母校の恋(6)
「先生ただいま!」
Aクラスのみが通う、月島学校。その先生が集まる校舎へやってきた所で、千春ちゃんは俺の手を離し、走って受付へ向かった。
「お帰りなさい。では外出許可書の返却をお願いします」
「はい」
元気に返事をして、千春ちゃんは鞄の中から外出許可書とスタンプカードを取り出し渡した。
「ご苦労様」
「お兄ちゃんは受付に名前を書いてね」
「はいはい」
俺は千春ちゃんに言われるままに受付で名前と日付と時間、それと来た理由を書く。
まあ来た理由は、千春ちゃんを送り届けるとだけ書いておけばいいだろう。恩師に挨拶しようと思っていたのだが、今日は休日だった事を人気の少ない受付を見て思い出した。大学を休んで病院に入院していたので、どうにも日付感覚がおかしくなっていたようだ。
「佐久間さんも来ていたのですね」
「ん? あ、春日井部長、お疲れ様です」
受付の中で職員と話している【雪女】の能力者である春日井部長の姿を見つけ、俺は頭を下げた。いつもながらクールな雰囲気だ。
「仕事が終わったばかりと思っていましたが、今日はどうしたのですか?」
「あ、千春ちゃんを施設まで届けるように土方に頼まれて……」
「そうですか。ご苦労様です」
労いの言葉をもらっているはずなのに、ピシッと背筋が伸びるのは、春日井部長がニコリとも笑わないからだろう。どんな時もいつも通りクールである。
「お兄ちゃん」
つんつんと服の袖を引っ張られて、俺は下を見た。するとちょいちょいと千春ちゃんが手招きをするのでしゃがむ。
「トイレ行ってくるね」
「おう」
「まだ帰っちゃダメだよ」
そう言って小走りで千春ちゃんがトイレ行った。……もしかして、ずっと我慢していたのだろうかと思いながら、折角久々に来たのだし、すぐに帰るつもりはないんだけどなと思う。
「そういえば、エディと連絡は取れましたか?」
「いいえ。まだです」
再び質問をされて、俺は立ち上がる。
エディとは8月のオタクのイベントの日以来会っていない。あれ以来組織にも来ないし、何度電話をしても出なかった。一応メールは返ってきていないので、メールアドレスは変えていないようだが、読んでいるのかどうかすら分からない。

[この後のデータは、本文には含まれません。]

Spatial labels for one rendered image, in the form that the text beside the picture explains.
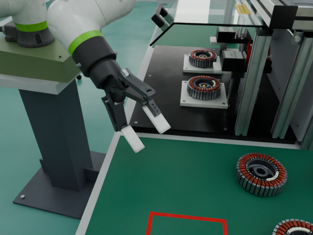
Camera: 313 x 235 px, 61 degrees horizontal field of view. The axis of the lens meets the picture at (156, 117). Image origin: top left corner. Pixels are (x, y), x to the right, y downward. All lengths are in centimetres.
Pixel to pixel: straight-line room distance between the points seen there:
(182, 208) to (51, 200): 112
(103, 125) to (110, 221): 153
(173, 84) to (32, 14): 58
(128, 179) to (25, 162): 134
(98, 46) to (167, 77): 45
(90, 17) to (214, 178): 48
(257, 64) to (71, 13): 44
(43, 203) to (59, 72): 81
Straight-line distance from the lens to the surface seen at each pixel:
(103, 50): 64
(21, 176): 185
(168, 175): 67
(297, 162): 78
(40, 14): 116
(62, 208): 159
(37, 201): 167
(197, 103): 86
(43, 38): 119
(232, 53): 88
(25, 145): 207
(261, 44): 66
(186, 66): 110
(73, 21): 67
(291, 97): 74
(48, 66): 110
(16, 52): 117
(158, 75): 105
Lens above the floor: 125
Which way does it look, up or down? 36 degrees down
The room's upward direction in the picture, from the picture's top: straight up

「そうですか。引き続き、何か連絡があれば報告をして下さい」
「はい」
一体、どこで何をやっているのか。
アイツの事だから、何となく、どこに行ってもマイペースに生活をしていそうだ。便りがないのは無事な証拠を本気でやりかねない、自由な奴なのだから。
だから俺は心配なんかしてやらねぇと思っている。きっとある日いきなりパンダの着ぐるみなんて目立つ姿をして、ひょっこりと現れるに違いないのだ。
「それと、影路さんの件はどうなりました?」
「えっ? どう? ……ああ。書類は渡しておきましたよ。影路は慎重な奴だから、今、じっくりとどうするか考えているんだと思います」
影路は行方不明じゃないぞと考えてすぐ、組織の正職になるかどうなの書類の事を春日井部長は言っているのだと気が付いた。
病院の潜入前に書類は渡してあるが、今のところまだ未提出なのだろう。確かに俺と同じように組織に勤める事になれば危険は増える。影路の能力はサポート系だから、その辺りの考慮はしてもらえるだろうが、護身術を学んだり、拳銃を扱ったりする訓練もやる事になるのだ。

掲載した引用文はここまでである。